Flux Framework as Secondary Scheduler#
When the flux framework is used inside an existing queuing system, you have to communicate the available resources to
the flux framework. For SLURM this is achieved by calling flux start with srun. For an interactive session use:
srun --pty flux start
Alternatively, to execute a python script <script.py> which uses executorlib you can call it with:
srun flux start python <script.py>
PMI Compatibility#
When pmi version 1 is used rather than pmi version 2 then it is possible to enforce the usage of pmi-2 during the
startup process of flux using:
srun –mpi=pmi2 flux start python <script.py>
Flux with Jupyter#
To options are available to use flux inside the jupyter notebook or jupyter lab environment. The first option is to start the flux session and then start the jupyter notebook inside the flux session. This just requires a single call on the command line:
flux start jupyter notebook
The second option is to create a separate Jupyter kernel for flux. This option requires multiple steps of configuration, still it has the advantage that it is also compatible with the multi-user jupyterhub environment. Start by identifying the directory Jupyter searches for Jupyter kernels:
jupyter kernelspec list
This returns a list of jupyter kernels, commonly stored in ~/.local/share/jupyter. It is recommended to create the
flux kernel in this directory. Start by creating the corresponding directory by copying one of the existing kernels:
cp -r ~/.local/share/jupyter/kernels/python3 ~/.local/share/jupyter/kernels/flux
In the directory a JSON file is created which contains the configuration of the Jupyter Kernel. You can use an editor of
your choice, here we use vi to create the kernel.json file:
vi ~/.local/share/jupyter/kernels/flux/kernel.json
Inside the file copy the following content. The first entry under the name argv provides the command to start the
jupyter kernel. Typically this would be just calling python with the parameters to launch an ipykernel. In front of this
command the flux start command is added.
{
"argv": [
"flux",
"start",
"/srv/conda/envs/notebook/bin/python",
"-m",
"ipykernel_launcher",
"-f",
"{connection_file}"
],
"display_name": "Flux",
"language": "python",
"metadata": {
"debugger": true
}
}
More details for the configuration of Jupyter kernels is available as part of the Jupyter documentation.
Visualisation#
The visualisation of the dependency graph with the plot_dependency_graph parameter requires pygraphviz.

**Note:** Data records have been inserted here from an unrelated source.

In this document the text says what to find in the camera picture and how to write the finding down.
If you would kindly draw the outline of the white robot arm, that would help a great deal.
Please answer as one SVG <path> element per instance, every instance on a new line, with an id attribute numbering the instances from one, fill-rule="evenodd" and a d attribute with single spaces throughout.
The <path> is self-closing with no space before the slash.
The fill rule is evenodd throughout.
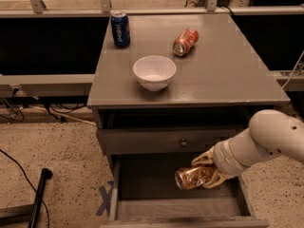
<path id="1" fill-rule="evenodd" d="M 258 162 L 281 155 L 304 162 L 304 123 L 282 112 L 266 109 L 256 113 L 248 128 L 218 142 L 192 160 L 192 166 L 211 165 L 217 170 L 203 187 L 213 188 L 239 177 Z"/>

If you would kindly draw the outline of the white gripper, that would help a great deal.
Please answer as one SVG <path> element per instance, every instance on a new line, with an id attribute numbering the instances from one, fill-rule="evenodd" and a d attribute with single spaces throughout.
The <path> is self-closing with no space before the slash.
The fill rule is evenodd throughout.
<path id="1" fill-rule="evenodd" d="M 245 170 L 245 167 L 237 161 L 230 150 L 229 140 L 218 142 L 213 148 L 210 148 L 191 161 L 192 166 L 210 165 L 213 163 L 218 170 L 203 185 L 205 189 L 214 188 L 233 177 L 238 177 Z"/>

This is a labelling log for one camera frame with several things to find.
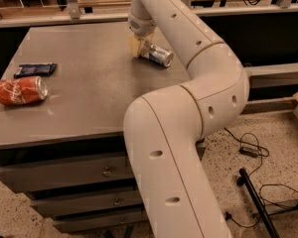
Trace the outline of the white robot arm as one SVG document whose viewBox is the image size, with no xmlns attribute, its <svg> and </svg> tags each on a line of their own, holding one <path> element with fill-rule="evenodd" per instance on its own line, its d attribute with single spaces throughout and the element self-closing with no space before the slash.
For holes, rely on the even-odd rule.
<svg viewBox="0 0 298 238">
<path fill-rule="evenodd" d="M 243 110 L 249 81 L 239 59 L 181 0 L 132 0 L 139 37 L 160 29 L 189 80 L 128 107 L 123 134 L 155 238 L 232 238 L 197 154 L 199 140 Z"/>
</svg>

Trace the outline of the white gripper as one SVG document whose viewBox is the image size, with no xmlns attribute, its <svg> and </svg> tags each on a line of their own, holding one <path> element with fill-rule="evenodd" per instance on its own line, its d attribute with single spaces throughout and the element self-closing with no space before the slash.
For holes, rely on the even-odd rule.
<svg viewBox="0 0 298 238">
<path fill-rule="evenodd" d="M 132 12 L 128 13 L 129 29 L 138 37 L 145 37 L 145 41 L 153 43 L 156 24 L 153 19 L 140 19 Z M 142 40 L 134 34 L 128 36 L 129 50 L 135 58 L 140 56 Z"/>
</svg>

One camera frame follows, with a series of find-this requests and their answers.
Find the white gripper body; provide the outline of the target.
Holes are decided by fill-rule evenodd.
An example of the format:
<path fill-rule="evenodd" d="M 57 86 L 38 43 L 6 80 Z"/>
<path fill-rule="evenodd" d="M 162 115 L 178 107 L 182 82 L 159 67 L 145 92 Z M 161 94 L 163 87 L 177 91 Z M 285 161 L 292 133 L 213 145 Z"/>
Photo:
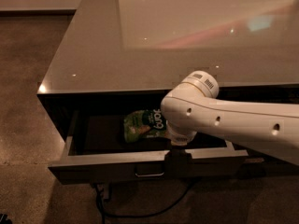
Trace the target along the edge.
<path fill-rule="evenodd" d="M 166 123 L 166 137 L 170 140 L 172 146 L 185 147 L 195 136 L 195 131 L 177 127 L 170 122 Z"/>

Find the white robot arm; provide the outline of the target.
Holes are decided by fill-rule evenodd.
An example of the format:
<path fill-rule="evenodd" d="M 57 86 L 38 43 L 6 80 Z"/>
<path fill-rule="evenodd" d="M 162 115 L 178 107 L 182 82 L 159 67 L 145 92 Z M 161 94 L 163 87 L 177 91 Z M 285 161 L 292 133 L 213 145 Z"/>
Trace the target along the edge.
<path fill-rule="evenodd" d="M 163 98 L 173 145 L 185 146 L 205 133 L 299 165 L 298 105 L 224 101 L 218 93 L 213 76 L 195 71 Z"/>

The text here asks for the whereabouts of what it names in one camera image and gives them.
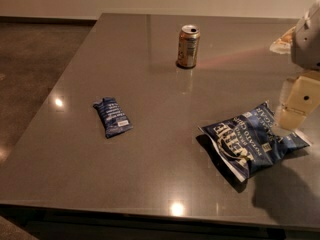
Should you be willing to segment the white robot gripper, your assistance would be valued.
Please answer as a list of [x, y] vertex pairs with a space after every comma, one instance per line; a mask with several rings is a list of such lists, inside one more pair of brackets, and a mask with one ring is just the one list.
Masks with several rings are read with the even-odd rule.
[[[302, 68], [320, 70], [320, 0], [316, 0], [296, 24], [291, 59]], [[319, 71], [305, 71], [296, 78], [288, 78], [280, 93], [277, 125], [295, 130], [319, 105]]]

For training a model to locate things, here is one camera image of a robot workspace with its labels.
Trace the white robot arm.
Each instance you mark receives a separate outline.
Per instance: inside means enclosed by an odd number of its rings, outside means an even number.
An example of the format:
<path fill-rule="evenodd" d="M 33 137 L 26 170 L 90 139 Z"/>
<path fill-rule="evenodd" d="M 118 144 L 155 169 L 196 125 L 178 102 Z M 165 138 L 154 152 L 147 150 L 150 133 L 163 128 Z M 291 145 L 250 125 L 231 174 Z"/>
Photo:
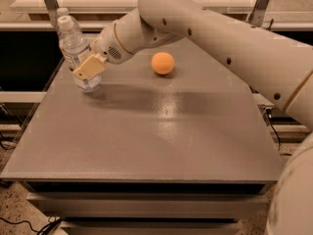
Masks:
<path fill-rule="evenodd" d="M 128 60 L 145 48 L 185 37 L 313 130 L 313 47 L 204 9 L 193 0 L 138 0 L 137 8 L 105 28 L 81 80 L 102 72 L 115 48 Z M 313 235 L 313 134 L 289 158 L 275 187 L 265 235 Z"/>

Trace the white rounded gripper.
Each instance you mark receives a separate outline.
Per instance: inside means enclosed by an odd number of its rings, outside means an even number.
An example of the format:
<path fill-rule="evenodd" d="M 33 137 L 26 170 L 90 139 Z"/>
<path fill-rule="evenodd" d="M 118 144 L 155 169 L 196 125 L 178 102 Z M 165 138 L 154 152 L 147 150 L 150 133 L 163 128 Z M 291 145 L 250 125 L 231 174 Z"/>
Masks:
<path fill-rule="evenodd" d="M 91 49 L 99 54 L 92 54 L 73 72 L 77 78 L 85 80 L 98 75 L 106 69 L 107 60 L 109 63 L 117 65 L 133 57 L 133 54 L 119 43 L 115 26 L 116 23 L 109 24 L 91 42 Z"/>

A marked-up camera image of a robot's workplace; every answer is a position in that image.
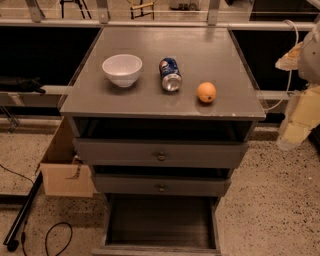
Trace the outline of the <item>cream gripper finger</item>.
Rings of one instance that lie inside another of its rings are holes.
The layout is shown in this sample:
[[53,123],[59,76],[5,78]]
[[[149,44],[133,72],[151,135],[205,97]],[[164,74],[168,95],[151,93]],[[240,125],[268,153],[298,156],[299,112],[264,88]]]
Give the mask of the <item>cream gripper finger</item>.
[[297,70],[301,47],[302,43],[296,44],[286,54],[277,60],[275,67],[284,71]]
[[280,125],[276,144],[281,150],[295,149],[319,124],[320,87],[295,91],[286,106],[285,119]]

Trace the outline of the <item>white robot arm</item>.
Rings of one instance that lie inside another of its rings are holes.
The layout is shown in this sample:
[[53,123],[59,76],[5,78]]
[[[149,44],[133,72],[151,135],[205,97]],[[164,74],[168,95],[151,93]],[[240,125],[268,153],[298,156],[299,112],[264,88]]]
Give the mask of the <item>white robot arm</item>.
[[284,71],[297,70],[299,77],[307,81],[305,90],[290,97],[279,128],[277,146],[292,150],[320,125],[320,23],[284,54],[275,67]]

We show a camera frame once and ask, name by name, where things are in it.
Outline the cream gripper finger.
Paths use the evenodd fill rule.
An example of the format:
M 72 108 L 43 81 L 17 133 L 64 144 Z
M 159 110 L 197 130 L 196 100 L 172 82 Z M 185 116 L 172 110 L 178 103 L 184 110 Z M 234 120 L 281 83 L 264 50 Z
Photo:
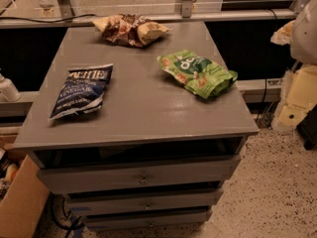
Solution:
M 304 64 L 286 73 L 285 98 L 277 121 L 295 127 L 317 105 L 317 65 Z

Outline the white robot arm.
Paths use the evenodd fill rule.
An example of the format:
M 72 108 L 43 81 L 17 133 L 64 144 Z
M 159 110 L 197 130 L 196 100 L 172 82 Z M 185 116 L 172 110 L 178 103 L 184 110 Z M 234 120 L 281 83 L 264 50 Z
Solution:
M 289 45 L 291 56 L 302 63 L 296 72 L 285 73 L 274 112 L 273 128 L 288 130 L 317 105 L 317 0 L 310 0 L 295 20 L 273 33 L 270 41 Z

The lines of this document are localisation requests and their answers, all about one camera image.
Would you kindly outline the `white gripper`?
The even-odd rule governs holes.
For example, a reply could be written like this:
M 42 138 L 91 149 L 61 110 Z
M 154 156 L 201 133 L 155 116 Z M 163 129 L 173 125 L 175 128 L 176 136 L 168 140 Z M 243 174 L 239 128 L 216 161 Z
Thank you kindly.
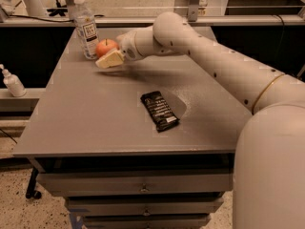
M 111 50 L 101 56 L 96 62 L 100 69 L 116 67 L 126 60 L 135 61 L 140 59 L 140 54 L 135 46 L 136 31 L 128 31 L 116 37 L 120 50 Z

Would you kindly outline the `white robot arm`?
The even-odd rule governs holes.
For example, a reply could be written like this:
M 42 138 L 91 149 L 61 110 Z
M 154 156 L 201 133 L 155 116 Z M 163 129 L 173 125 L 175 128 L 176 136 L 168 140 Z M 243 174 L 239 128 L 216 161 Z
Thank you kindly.
M 175 52 L 188 56 L 251 113 L 234 151 L 233 229 L 305 229 L 305 83 L 159 14 L 118 38 L 101 69 Z

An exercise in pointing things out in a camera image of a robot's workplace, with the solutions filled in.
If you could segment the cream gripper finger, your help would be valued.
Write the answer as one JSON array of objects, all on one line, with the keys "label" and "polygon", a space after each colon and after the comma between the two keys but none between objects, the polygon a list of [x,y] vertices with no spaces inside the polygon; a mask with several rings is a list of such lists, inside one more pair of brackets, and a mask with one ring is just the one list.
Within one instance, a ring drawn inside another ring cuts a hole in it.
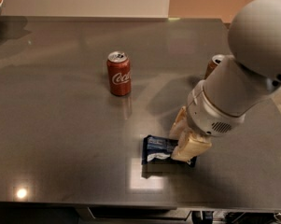
[{"label": "cream gripper finger", "polygon": [[186,107],[182,106],[176,116],[174,124],[171,127],[171,130],[169,132],[169,138],[178,140],[187,125],[188,123]]},{"label": "cream gripper finger", "polygon": [[196,133],[191,128],[171,134],[170,137],[177,141],[177,146],[171,154],[175,161],[187,162],[212,146],[210,137]]}]

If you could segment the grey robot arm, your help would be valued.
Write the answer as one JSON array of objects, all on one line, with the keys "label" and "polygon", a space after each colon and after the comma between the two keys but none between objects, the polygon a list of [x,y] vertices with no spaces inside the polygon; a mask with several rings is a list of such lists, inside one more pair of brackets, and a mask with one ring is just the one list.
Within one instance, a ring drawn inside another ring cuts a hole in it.
[{"label": "grey robot arm", "polygon": [[188,162],[241,125],[246,112],[281,89],[281,0],[254,0],[234,17],[231,53],[190,92],[169,132],[171,158]]}]

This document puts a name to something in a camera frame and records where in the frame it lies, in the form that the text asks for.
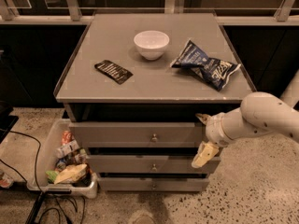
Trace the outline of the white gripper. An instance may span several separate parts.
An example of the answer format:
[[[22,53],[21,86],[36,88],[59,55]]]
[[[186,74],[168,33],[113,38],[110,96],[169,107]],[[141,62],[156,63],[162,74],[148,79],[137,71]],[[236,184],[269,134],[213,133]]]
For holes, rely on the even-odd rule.
[[[227,147],[233,142],[224,130],[223,122],[229,118],[227,113],[214,116],[196,113],[195,116],[206,125],[206,138],[209,142],[202,142],[197,154],[192,160],[193,168],[201,168],[213,159],[219,152],[219,147]]]

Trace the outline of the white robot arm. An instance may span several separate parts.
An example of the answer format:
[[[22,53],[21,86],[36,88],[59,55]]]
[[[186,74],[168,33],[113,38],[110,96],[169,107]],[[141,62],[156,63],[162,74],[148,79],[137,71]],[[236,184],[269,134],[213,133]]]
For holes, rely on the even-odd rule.
[[[240,107],[227,113],[196,117],[206,126],[203,141],[192,160],[193,168],[201,168],[213,159],[221,147],[240,138],[281,133],[299,142],[299,112],[276,96],[256,91],[247,95]]]

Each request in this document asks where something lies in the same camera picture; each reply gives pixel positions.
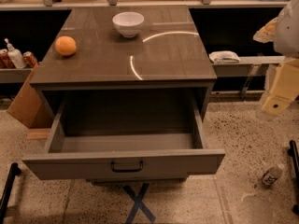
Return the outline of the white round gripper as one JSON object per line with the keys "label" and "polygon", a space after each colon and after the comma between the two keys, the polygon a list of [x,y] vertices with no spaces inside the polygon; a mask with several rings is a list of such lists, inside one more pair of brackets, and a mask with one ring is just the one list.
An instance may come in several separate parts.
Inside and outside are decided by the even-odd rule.
{"label": "white round gripper", "polygon": [[[258,30],[253,40],[268,43],[287,57],[299,57],[299,0],[290,0],[274,18]],[[266,72],[261,110],[267,116],[279,116],[299,95],[299,59],[270,64]]]}

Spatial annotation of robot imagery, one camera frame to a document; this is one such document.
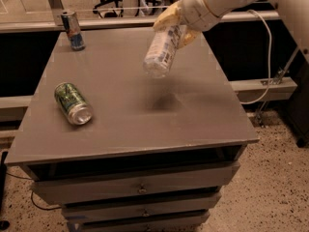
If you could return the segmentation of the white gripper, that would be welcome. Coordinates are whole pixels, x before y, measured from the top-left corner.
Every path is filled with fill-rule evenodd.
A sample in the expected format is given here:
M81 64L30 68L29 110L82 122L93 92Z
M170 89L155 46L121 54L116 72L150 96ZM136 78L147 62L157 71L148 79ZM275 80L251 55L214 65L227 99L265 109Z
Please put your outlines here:
M184 30L178 45L182 48L191 44L201 34L200 31L209 31L231 8L232 0L179 0L158 16L153 29L157 32L181 25L183 19L183 23L194 30Z

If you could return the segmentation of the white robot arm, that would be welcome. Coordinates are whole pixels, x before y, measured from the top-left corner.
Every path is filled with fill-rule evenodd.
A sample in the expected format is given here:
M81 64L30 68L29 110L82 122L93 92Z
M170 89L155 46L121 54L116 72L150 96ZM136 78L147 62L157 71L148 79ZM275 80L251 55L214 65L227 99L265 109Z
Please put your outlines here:
M154 23L156 31L165 26L184 24L194 31L209 31L230 11L257 0L179 0L161 13ZM267 0L277 11L309 61L309 0Z

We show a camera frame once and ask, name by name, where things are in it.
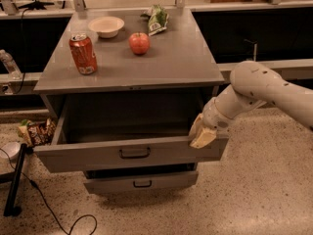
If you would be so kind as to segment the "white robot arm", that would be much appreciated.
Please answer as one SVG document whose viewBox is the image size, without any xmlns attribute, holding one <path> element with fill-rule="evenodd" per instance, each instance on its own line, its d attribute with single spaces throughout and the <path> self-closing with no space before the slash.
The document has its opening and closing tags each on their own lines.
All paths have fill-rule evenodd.
<svg viewBox="0 0 313 235">
<path fill-rule="evenodd" d="M 201 149 L 245 113 L 270 103 L 308 129 L 313 128 L 313 90 L 287 82 L 275 71 L 254 61 L 240 62 L 230 84 L 212 97 L 196 117 L 190 146 Z"/>
</svg>

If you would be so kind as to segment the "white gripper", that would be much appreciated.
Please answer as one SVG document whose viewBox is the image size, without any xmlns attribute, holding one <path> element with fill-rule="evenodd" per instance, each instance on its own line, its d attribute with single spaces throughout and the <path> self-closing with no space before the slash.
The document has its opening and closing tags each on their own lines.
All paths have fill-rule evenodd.
<svg viewBox="0 0 313 235">
<path fill-rule="evenodd" d="M 189 131 L 190 146 L 201 149 L 215 140 L 217 134 L 225 132 L 233 121 L 223 116 L 215 105 L 215 97 L 203 107 Z"/>
</svg>

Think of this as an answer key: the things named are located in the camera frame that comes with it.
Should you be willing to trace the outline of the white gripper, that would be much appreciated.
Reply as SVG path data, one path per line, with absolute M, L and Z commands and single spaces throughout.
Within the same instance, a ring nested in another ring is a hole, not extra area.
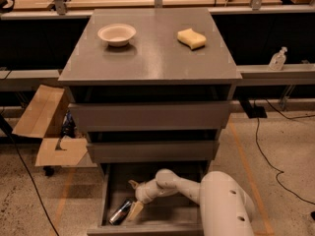
M 145 204 L 150 203 L 155 198 L 163 194 L 161 188 L 156 180 L 138 183 L 135 180 L 129 180 L 128 183 L 135 190 L 136 202 L 133 202 L 127 216 L 128 221 L 134 220 L 142 211 Z

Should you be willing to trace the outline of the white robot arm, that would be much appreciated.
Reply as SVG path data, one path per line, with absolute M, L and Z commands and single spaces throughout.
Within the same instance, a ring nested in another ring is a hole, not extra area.
M 198 183 L 161 169 L 149 182 L 129 183 L 136 201 L 131 204 L 128 220 L 134 220 L 155 198 L 180 193 L 199 206 L 204 236 L 255 236 L 251 225 L 253 201 L 226 173 L 211 171 Z

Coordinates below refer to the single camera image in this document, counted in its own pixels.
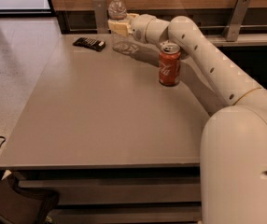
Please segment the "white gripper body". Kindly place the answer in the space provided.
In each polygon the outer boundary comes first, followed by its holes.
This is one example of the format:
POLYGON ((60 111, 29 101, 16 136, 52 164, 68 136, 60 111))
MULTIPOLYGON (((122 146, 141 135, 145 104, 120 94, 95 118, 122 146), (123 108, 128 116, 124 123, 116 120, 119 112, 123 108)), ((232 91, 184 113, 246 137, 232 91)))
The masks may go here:
POLYGON ((148 14, 139 15, 131 21, 133 39, 158 48, 169 40, 168 26, 169 21, 148 14))

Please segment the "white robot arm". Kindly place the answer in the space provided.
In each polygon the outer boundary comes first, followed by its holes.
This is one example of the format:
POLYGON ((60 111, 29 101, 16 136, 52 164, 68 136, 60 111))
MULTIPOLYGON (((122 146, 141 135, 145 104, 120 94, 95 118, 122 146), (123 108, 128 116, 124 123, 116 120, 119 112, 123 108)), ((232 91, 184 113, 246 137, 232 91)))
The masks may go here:
POLYGON ((267 224, 267 90, 217 49, 188 17, 130 14, 110 30, 141 43, 172 42, 221 99, 200 145, 203 224, 267 224))

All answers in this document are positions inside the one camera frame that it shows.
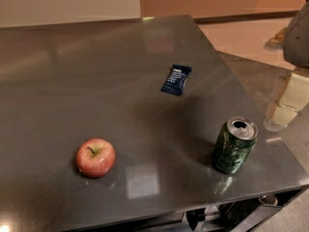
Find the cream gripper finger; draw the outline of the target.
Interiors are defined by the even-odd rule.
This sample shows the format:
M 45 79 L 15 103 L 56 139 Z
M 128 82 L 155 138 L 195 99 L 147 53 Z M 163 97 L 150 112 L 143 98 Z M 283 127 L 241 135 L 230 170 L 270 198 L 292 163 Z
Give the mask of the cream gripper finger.
M 285 40 L 286 32 L 287 32 L 287 28 L 284 27 L 278 33 L 276 33 L 273 37 L 271 37 L 267 41 L 267 44 L 269 46 L 281 46 Z
M 287 76 L 280 76 L 267 107 L 264 127 L 280 131 L 309 103 L 309 70 L 294 69 Z

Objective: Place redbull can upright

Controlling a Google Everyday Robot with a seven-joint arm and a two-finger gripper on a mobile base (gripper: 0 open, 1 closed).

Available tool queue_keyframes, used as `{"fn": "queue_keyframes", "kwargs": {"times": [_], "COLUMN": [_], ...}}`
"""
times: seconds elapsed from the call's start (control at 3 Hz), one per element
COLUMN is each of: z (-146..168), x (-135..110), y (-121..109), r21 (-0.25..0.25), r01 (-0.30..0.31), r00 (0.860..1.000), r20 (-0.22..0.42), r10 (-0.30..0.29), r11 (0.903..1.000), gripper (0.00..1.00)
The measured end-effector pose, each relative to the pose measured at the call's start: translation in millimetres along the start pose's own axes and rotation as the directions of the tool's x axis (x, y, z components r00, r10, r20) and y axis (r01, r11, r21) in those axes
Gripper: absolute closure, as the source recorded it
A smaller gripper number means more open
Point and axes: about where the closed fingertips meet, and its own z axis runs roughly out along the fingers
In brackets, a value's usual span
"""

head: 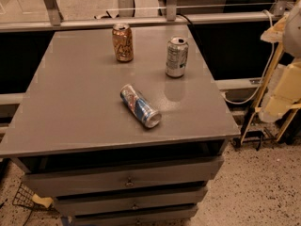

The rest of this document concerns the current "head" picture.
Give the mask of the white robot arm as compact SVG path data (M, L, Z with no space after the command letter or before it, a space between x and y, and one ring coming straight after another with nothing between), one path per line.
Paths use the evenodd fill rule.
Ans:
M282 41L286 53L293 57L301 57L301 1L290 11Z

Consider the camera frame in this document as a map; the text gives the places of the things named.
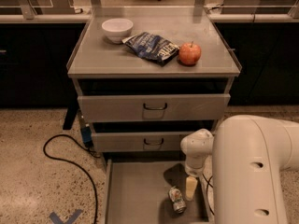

This can installed via the Python package manager:
pip install executorlib[graph]
Or alternatively using the conda package manager:
conda install -c conda-forge executorlib pygraphviz matplotlib networkx ipython
Again given the C++ bindings of pygraphviz to the graphviz library it is recommended to install a binary distribution. The pygraphviz documentation covers the installation of pygraphviz in more detail. Furthermore, matplotlib, networkx and ipython are installed as additional requirements for the visualisation.
For Developers#
To install a specific development branch of executorlib you use the Python package manager and directly install from the Github repository executorlib is hosted on:
pip install git+https://github.com/pyiron/executorlib.git@main
In this example the main branch is selected. To select a different branch just replace main with your target branch.